I'd like the data below restated word for word, with the pictures left out.
━━━ EXERCISE DATA ━━━
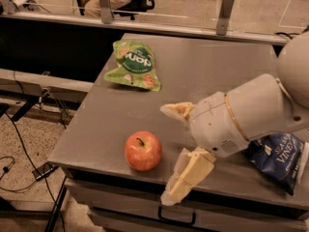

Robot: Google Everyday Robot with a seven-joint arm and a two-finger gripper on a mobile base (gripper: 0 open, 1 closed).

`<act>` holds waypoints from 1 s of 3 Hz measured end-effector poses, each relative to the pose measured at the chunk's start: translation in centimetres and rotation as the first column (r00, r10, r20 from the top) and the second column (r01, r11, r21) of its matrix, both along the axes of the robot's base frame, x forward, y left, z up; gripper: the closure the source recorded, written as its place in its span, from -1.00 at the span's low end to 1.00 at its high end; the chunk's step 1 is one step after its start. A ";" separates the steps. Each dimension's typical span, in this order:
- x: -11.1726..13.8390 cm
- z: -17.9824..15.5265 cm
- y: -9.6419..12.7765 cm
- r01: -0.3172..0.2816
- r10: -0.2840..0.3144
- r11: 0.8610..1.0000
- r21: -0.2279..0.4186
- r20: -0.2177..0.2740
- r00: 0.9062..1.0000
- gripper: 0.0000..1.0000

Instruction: Move apple near green rice chip bag

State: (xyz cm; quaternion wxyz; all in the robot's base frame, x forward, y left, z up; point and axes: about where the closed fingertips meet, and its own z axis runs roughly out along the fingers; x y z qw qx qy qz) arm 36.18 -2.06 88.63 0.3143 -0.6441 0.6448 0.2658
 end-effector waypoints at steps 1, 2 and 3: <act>0.2 -0.7 0.3 0.012 -0.012 1.000 0.021 -0.004 1.000 -1.00; 1.4 -1.7 1.4 0.031 -0.034 0.998 0.048 0.053 0.998 -1.00; 2.7 -2.5 2.2 0.068 -0.075 0.995 0.073 0.097 0.992 -1.00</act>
Offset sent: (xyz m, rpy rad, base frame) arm 0.0408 0.0263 -0.0305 0.0891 -0.1573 -0.0859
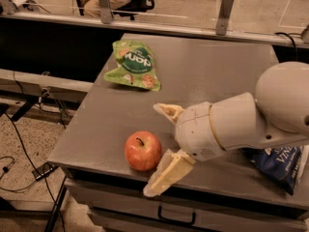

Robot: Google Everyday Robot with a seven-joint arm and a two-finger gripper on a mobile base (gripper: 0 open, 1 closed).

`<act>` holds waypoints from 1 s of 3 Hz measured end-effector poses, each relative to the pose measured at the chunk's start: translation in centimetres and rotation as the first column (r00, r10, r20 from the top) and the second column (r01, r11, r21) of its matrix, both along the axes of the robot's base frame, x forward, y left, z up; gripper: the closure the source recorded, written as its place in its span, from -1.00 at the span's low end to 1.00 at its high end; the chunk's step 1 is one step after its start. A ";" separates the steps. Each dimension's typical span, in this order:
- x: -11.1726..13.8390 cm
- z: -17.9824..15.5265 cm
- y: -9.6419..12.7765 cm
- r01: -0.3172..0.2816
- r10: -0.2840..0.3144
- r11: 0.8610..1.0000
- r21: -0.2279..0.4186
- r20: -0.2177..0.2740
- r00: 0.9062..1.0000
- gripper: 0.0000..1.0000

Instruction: Move apple near green rice chip bag

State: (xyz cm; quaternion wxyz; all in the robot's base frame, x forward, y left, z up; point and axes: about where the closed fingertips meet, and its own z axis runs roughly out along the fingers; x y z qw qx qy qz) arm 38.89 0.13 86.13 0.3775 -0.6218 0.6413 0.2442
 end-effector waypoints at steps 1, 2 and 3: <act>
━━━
**FINISHED EXERCISE:**
Robot: Google Everyday Robot with a seven-joint arm and a two-finger gripper on a mobile base (gripper: 0 open, 1 closed).

`<act>` holds waypoints from 1 s of 3 Hz measured end-effector poses, each relative to the pose measured at the chunk's start: translation in centimetres and rotation as the first column (r00, r10, r20 from the top) and the second column (r01, r11, r21) of its matrix, both along the axes of the robot's base frame, x forward, y left, z up; gripper: the closure the source recorded, written as its place in its span, from -1.00 at the span's low end to 1.00 at its high end; the chunk's step 1 is one step after its start. A ";" separates the steps. Each dimension's typical span, in this order:
- x: -11.1726..13.8390 cm
- z: -17.9824..15.5265 cm
- y: -9.6419..12.7765 cm
- r01: -0.3172..0.2816
- r10: -0.2840..0.3144
- r11: 0.8610..1.0000
- r21: -0.2279..0.4186
- r20: -0.2177..0.2740
- r00: 0.9062..1.0000
- gripper: 0.0000..1.0000

Instruction: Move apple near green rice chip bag

State: (xyz cm; quaternion wxyz; all in the robot's base frame, x forward, y left, z up; point and axes: about where the closed fingertips meet, and its own z axis runs roughly out along the fingers; x y z qw qx qy qz) arm 36.18 -2.06 88.63 0.3143 -0.6441 0.6448 0.2658
 end-effector waypoints at steps 1, 2 and 3: <act>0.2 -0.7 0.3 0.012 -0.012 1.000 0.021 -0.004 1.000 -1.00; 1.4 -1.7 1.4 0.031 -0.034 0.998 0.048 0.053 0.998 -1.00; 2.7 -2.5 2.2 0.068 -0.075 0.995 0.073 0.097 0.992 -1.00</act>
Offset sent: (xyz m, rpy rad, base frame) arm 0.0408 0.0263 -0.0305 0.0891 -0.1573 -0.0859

Robot: Google Everyday Robot with a seven-joint arm and a two-finger gripper on a mobile base (gripper: 0 open, 1 closed).

`<act>` holds waypoints from 1 s of 3 Hz measured end-effector poses, each relative to the pose measured at the chunk's start: translation in centimetres and rotation as the first column (r00, r10, r20 from the top) and the second column (r01, r11, r21) of its matrix, both along the axes of the robot's base frame, x forward, y left, z up; gripper: the closure the source recorded, written as its place in its span, from -1.00 at the span's low end to 1.00 at its high end; the chunk's step 1 is one step after its start. A ";" separates the steps. Each dimension's typical span, in this order:
- x: -11.1726..13.8390 cm
- z: -17.9824..15.5265 cm
- y: -9.6419..12.7765 cm
- r01: -0.3172..0.2816
- r10: -0.2840..0.3144
- r11: 0.8610..1.0000
- r21: -0.2279..0.4186
- r20: -0.2177..0.2740
- r00: 0.9062..1.0000
- gripper: 0.0000..1.0000

Instruction: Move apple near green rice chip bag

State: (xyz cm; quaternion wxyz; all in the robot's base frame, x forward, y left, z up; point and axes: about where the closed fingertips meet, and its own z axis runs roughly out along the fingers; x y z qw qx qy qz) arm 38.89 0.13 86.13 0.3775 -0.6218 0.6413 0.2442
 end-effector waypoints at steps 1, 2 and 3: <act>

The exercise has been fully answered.